PROBLEM TO WORK ON: In the entries below, find the line with "- y: -0.0978..0.0921 m" and the line with "A demonstration by". Print those two and everything between them exactly, and nothing else.
════════
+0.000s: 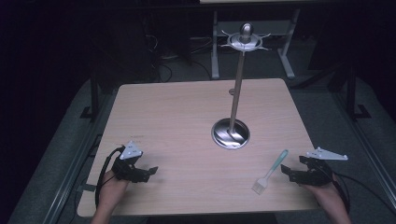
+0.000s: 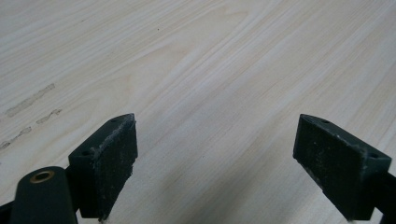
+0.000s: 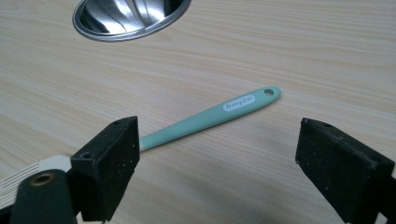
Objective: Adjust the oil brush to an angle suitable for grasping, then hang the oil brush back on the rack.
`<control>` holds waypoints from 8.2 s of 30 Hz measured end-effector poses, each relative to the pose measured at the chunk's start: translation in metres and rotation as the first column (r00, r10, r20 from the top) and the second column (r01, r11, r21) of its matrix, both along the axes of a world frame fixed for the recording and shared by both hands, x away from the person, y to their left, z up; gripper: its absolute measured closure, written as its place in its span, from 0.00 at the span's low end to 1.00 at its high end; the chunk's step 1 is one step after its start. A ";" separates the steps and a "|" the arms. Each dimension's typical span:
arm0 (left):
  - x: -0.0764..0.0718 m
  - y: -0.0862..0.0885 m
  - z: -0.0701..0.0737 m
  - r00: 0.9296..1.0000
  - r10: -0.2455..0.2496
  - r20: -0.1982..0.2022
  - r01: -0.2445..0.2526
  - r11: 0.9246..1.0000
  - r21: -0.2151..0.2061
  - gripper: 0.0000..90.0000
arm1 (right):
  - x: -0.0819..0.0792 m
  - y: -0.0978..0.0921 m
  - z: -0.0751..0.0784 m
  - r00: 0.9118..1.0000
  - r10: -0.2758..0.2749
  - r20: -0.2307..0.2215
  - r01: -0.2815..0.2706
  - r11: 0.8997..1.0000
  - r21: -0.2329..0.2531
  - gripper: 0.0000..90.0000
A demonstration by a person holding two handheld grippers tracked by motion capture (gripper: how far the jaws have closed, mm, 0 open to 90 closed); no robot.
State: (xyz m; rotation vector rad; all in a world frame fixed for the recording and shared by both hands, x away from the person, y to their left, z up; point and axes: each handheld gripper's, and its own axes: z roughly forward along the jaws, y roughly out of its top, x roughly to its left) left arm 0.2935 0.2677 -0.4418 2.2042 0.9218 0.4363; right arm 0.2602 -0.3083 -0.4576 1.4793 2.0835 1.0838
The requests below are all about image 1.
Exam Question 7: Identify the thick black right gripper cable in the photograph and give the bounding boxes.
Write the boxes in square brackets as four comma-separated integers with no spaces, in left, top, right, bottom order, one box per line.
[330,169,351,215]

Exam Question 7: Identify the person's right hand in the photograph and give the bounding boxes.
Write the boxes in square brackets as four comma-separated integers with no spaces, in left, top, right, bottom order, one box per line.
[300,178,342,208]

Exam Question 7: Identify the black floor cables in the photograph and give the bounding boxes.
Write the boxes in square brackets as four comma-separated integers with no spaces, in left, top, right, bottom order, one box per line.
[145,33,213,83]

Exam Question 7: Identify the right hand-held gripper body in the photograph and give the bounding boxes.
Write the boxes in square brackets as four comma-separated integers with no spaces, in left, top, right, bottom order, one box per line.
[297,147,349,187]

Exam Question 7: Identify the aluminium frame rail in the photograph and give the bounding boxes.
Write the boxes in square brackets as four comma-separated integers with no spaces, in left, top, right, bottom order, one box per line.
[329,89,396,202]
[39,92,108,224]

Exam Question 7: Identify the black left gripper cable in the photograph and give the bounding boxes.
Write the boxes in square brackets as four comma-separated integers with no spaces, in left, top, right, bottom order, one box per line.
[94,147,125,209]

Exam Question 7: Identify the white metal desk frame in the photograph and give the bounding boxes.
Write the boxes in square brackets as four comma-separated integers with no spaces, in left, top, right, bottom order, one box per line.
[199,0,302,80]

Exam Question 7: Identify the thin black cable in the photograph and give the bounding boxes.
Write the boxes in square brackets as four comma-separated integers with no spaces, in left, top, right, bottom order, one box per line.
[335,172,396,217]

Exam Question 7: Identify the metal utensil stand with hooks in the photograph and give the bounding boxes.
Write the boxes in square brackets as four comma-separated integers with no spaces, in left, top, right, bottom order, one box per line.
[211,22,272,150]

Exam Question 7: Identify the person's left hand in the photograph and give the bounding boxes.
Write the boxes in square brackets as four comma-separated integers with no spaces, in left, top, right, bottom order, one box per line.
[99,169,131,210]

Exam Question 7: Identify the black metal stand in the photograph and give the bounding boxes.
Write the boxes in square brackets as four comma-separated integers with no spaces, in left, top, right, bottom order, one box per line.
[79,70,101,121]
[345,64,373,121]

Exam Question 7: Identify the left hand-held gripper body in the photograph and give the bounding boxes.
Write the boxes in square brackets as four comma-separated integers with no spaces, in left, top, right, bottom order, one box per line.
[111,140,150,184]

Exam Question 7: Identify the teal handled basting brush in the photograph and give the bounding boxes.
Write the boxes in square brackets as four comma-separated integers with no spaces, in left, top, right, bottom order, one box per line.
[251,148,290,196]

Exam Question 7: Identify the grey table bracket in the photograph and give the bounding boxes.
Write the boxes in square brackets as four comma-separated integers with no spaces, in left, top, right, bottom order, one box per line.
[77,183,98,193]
════════
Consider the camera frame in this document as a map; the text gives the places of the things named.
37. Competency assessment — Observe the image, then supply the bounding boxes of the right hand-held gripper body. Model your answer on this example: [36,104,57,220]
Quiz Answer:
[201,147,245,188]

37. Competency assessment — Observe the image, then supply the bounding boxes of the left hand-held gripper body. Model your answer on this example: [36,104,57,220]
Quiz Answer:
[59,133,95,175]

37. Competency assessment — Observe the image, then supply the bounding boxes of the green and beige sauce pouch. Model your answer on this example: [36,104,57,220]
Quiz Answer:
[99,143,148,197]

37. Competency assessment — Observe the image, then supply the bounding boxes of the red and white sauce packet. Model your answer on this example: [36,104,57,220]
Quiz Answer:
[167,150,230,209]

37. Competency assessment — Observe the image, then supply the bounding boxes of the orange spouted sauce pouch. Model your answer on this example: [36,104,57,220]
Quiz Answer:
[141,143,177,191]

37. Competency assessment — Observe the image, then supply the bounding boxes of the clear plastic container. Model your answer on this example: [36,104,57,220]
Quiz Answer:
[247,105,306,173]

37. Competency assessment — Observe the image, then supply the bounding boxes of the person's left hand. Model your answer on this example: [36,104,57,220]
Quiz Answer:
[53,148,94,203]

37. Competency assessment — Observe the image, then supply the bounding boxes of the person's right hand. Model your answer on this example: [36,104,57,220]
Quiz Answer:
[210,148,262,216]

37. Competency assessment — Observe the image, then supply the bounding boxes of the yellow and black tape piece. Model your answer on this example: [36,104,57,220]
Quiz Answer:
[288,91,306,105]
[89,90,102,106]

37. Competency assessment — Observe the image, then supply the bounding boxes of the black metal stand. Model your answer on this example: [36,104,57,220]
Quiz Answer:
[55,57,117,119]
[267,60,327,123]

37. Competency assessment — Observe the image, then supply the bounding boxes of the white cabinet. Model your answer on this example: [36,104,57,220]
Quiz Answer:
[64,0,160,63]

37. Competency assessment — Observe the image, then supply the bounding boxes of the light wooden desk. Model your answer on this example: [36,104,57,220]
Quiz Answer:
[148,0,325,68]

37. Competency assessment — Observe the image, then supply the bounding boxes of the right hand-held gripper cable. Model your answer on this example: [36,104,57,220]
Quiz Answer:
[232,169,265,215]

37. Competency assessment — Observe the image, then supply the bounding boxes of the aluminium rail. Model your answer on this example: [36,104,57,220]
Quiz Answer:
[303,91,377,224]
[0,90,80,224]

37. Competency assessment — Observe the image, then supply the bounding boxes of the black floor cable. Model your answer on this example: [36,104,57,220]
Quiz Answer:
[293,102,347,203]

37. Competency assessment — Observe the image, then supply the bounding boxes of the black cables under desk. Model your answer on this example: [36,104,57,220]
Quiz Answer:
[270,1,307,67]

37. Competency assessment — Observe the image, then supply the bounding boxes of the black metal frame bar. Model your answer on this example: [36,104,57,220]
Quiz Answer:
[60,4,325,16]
════════
EXPECTED OUTPUT:
  - y: -0.0978..0.0921 m
  - z: -0.0751..0.0784 m
  - r00: 0.9118..1.0000
  - r10: -0.2758..0.2749
  - r20: -0.2307..0.2215
  - r01: -0.2815..0.2706
  - r11: 0.8997..1.0000
  - r21: -0.2329..0.2531
  - gripper: 0.0000..90.0000
A demonstration by a person holding two handheld grippers tracked by motion capture (gripper: how far the jaws have closed, mm, 0 open to 90 closed); no robot.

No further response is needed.